Writer and Director: Connor O’Donoghue
Growing up gay in a fundamentalist Christian community is never easy, no matter how many tales we’ve heard. For writer-performer Connor O’Donoghue, the struggles of growing up within a strict Catholic family in Cork were compounded by his weight. If there’s one thing straights and gays have in common, it’s a tendency to fat shame.
As a result, O’Donoghue tells us in this hour of personal reflection, he struggled with his self-image for many years. Thankfully, O’Donoghue has learned to be brutally frank and open now, so his recounting of what he went through is as honest as it is revealing (and, often, highly sexually graphic).
O’Donoghue structures his memoir into separate chapters, alternating stories from various periods of his life told from atop a stool to, standing, more poetic constructions or other forms of storytelling. If this structure does sometimes hamper the sense of the flow of O’Donoghue’s changing relationship with his body, it does at least ensure a variety of pace which maintains the interest.
From telling how, as a PhD student in Dublin, he ended up sharing a flat with thirteen 18-year-old undergraduate boys and was surprised by their immediate and unflinching acceptance, to exploring his experiences with “chubby chasers” (men who get a particular sexual thrill from relationships with larger men), O’Donoghue is unflinching about how his mental health was affected by attitudes toward him and his weight. His story about his arrival in London and frequent sexual encounters shows a man finally accepting that he can be attractive to others, if only by choosing to overlook that he was being objectified and dehumanised.
A segment about the stomach reduction surgery he had – which took him from 28 stone to 14 stone – is presented as a Q&A with O’Donoghue both as interrogator and subject. If the presentational style doesn’t quite work, the topic is enough to maintain interest. In particular, the contrast between his previous resentment about being told to lose weight and his realisation that his health did, in fact, improve, as he had been told it would, is nicely played.

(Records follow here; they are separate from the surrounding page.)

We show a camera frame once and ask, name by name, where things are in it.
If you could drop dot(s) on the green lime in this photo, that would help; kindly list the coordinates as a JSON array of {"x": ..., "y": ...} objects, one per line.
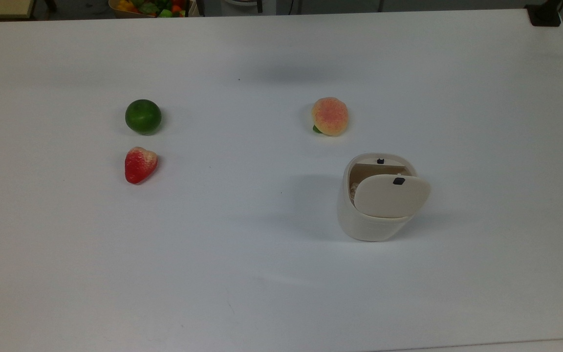
[{"x": 142, "y": 116}]

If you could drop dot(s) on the basket of toy produce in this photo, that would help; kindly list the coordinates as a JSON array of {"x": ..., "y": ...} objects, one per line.
[{"x": 152, "y": 7}]

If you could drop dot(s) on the red strawberry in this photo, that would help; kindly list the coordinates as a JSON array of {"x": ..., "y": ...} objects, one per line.
[{"x": 139, "y": 166}]

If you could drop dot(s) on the orange pink peach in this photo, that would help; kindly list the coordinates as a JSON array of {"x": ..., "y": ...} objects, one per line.
[{"x": 330, "y": 116}]

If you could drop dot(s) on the cream garbage bin lid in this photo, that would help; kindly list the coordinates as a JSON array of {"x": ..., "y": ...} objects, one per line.
[{"x": 391, "y": 198}]

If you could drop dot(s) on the black table clamp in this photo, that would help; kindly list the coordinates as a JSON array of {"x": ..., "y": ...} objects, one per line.
[{"x": 544, "y": 15}]

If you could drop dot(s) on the cream garbage bin body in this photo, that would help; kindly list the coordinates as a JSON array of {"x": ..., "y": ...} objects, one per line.
[{"x": 367, "y": 227}]

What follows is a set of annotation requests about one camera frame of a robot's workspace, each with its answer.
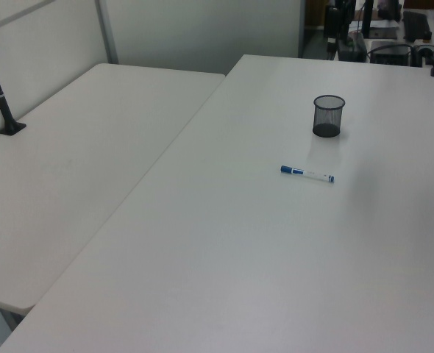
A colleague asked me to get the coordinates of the grey partition frame post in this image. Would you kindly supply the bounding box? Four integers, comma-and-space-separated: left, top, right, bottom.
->
94, 0, 119, 65

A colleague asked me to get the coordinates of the black monitor stand pole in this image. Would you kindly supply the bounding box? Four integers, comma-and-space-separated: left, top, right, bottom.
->
360, 0, 374, 38

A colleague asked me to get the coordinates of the black mesh pen cup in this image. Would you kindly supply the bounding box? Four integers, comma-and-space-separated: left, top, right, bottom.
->
311, 94, 346, 139

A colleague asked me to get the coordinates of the white paper sheet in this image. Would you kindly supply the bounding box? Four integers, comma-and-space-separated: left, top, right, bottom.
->
369, 18, 401, 30

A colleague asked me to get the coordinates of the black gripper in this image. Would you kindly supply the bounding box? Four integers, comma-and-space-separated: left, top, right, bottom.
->
325, 0, 357, 53

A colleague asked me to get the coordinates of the black electronics box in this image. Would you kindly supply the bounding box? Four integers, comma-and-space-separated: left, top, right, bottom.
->
369, 40, 413, 66

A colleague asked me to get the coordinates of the black keyboard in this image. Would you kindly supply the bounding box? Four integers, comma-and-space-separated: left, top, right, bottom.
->
402, 10, 433, 42

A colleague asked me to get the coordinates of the dark green box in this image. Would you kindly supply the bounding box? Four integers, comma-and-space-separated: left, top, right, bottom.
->
337, 32, 367, 62

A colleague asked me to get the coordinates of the black camera pole with base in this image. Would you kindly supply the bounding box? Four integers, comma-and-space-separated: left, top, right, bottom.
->
0, 32, 27, 137

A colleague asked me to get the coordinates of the blue and white marker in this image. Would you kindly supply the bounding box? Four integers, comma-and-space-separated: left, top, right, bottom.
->
280, 165, 336, 184

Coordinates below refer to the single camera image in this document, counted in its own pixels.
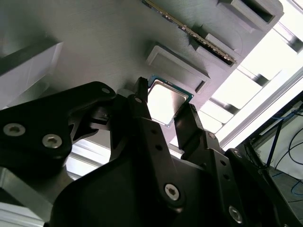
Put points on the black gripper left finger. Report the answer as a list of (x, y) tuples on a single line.
[(35, 132)]

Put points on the silver CPU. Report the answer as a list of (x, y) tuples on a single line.
[(165, 101)]

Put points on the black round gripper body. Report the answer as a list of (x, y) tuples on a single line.
[(118, 201)]

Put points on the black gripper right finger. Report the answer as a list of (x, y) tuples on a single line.
[(225, 170)]

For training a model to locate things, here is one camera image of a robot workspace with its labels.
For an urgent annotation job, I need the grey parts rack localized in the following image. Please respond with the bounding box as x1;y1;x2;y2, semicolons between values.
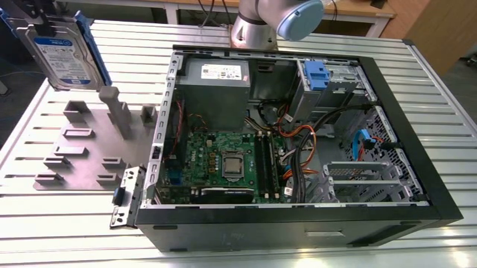
33;85;164;193

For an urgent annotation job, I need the black RAM slot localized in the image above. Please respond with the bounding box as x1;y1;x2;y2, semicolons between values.
255;131;273;198
266;131;282;199

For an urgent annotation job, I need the red twisted fan wire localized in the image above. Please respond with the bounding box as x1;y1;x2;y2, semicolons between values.
175;98;186;142

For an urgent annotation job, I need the silver CPU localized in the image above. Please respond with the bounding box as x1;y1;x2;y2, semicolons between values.
223;157;243;173

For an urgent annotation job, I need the black open PC case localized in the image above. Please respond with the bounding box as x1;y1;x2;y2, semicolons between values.
134;44;465;253

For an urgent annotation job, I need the hard disk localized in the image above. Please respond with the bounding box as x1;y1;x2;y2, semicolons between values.
0;8;114;92

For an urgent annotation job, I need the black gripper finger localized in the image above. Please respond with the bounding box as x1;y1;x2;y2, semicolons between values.
36;15;56;36

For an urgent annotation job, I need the black cable bundle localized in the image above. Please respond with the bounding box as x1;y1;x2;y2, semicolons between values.
289;107;361;204

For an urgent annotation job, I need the white desk frame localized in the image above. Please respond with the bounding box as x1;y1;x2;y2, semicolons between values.
151;0;239;26

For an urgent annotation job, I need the grey power supply unit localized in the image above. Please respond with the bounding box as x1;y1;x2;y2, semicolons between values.
174;58;251;134

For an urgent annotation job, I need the metal expansion slot bracket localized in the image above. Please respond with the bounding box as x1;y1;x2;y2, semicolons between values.
108;165;147;231

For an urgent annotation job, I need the wooden desk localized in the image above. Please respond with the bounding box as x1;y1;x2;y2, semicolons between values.
323;0;397;39

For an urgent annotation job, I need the orange power wire bundle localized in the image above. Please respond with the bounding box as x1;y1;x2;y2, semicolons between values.
278;125;319;181

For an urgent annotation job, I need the blue data wire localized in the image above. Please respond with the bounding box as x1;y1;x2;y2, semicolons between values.
351;129;375;163

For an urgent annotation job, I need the metal optical drive cage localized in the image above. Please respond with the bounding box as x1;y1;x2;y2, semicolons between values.
289;58;377;125

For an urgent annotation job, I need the wooden panel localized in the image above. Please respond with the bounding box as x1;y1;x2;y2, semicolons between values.
403;0;477;75

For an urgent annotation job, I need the black graphics card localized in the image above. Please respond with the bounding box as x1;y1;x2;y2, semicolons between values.
188;186;256;205

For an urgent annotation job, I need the green motherboard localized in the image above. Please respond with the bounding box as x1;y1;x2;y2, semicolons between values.
155;130;295;205

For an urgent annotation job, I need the metal CPU socket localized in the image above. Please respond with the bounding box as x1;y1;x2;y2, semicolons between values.
220;150;247;183

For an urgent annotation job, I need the blue drive latch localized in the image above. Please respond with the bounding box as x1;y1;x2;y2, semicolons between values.
302;59;331;92

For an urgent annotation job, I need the metal disk bay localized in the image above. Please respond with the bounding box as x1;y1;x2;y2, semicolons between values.
322;161;427;203

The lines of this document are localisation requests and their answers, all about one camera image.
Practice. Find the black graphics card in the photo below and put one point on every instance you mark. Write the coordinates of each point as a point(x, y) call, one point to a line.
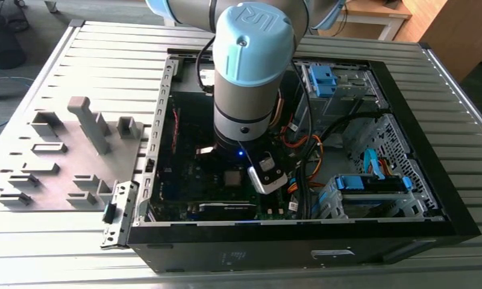
point(224, 208)

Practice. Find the grey parts rack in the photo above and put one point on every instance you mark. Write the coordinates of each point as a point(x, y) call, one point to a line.
point(48, 189)

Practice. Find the grey power supply unit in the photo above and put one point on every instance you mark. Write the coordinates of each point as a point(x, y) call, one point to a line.
point(189, 81)

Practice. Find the black RAM slot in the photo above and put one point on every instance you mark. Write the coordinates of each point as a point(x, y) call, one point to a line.
point(279, 203)
point(267, 203)

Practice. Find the wooden cabinet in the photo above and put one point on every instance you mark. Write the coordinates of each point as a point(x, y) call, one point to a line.
point(462, 30)

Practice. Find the hard disk in blue carrier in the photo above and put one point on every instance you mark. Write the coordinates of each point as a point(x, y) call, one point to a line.
point(348, 183)

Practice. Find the grey metal drive cage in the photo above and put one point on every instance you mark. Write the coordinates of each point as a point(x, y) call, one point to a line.
point(332, 105)

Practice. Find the blue plastic drive latch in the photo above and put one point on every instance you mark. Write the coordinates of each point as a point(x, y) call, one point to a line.
point(323, 73)
point(326, 90)

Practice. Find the blue black bracket clip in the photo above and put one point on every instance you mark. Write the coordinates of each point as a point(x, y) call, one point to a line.
point(111, 213)

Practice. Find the black open PC case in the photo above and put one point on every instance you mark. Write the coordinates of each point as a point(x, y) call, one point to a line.
point(264, 247)

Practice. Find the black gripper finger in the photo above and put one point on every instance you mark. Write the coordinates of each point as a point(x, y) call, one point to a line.
point(205, 150)

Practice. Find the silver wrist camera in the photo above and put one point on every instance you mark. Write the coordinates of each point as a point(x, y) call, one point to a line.
point(267, 177)

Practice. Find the metal slot retainer bracket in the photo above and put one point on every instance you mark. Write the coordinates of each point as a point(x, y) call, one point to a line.
point(124, 198)

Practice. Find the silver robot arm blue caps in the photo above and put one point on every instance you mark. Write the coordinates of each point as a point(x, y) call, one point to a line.
point(244, 105)

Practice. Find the black mesh trash bin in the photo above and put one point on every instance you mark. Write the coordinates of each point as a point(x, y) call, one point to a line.
point(5, 54)

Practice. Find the CPU with silver top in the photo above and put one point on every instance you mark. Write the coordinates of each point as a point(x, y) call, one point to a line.
point(232, 177)

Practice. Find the grey metal disk bay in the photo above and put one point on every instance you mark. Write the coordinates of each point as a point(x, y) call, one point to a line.
point(423, 207)

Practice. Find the CPU socket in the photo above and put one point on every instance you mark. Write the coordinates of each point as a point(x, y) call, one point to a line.
point(232, 187)

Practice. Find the green motherboard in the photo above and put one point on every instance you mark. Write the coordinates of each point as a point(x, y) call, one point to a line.
point(208, 186)

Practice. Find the white framed wooden desk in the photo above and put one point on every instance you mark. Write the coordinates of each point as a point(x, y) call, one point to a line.
point(376, 10)

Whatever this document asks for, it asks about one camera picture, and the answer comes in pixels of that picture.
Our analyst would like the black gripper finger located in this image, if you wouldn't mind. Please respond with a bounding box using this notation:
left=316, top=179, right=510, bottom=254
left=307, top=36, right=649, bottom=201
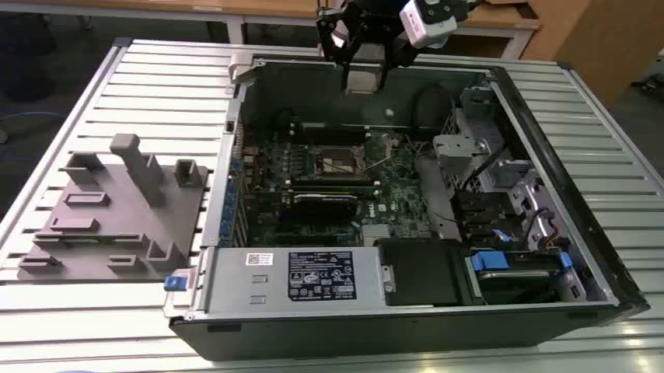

Throughout, there is a constant presence of unhealthy relationships with food, and eating disorders. But stronger than that is a portrait of a man who is finally happy in his own skin. Also, there is the unspoken sense that the thin people – the ones whose unconscious (more often, conscious) bias against fat people has plagued him all his life – have a much more unhealthy attitude toward body shape than he does.
And that is a message that the gay male community, in particular, could do with hearing a lot more often.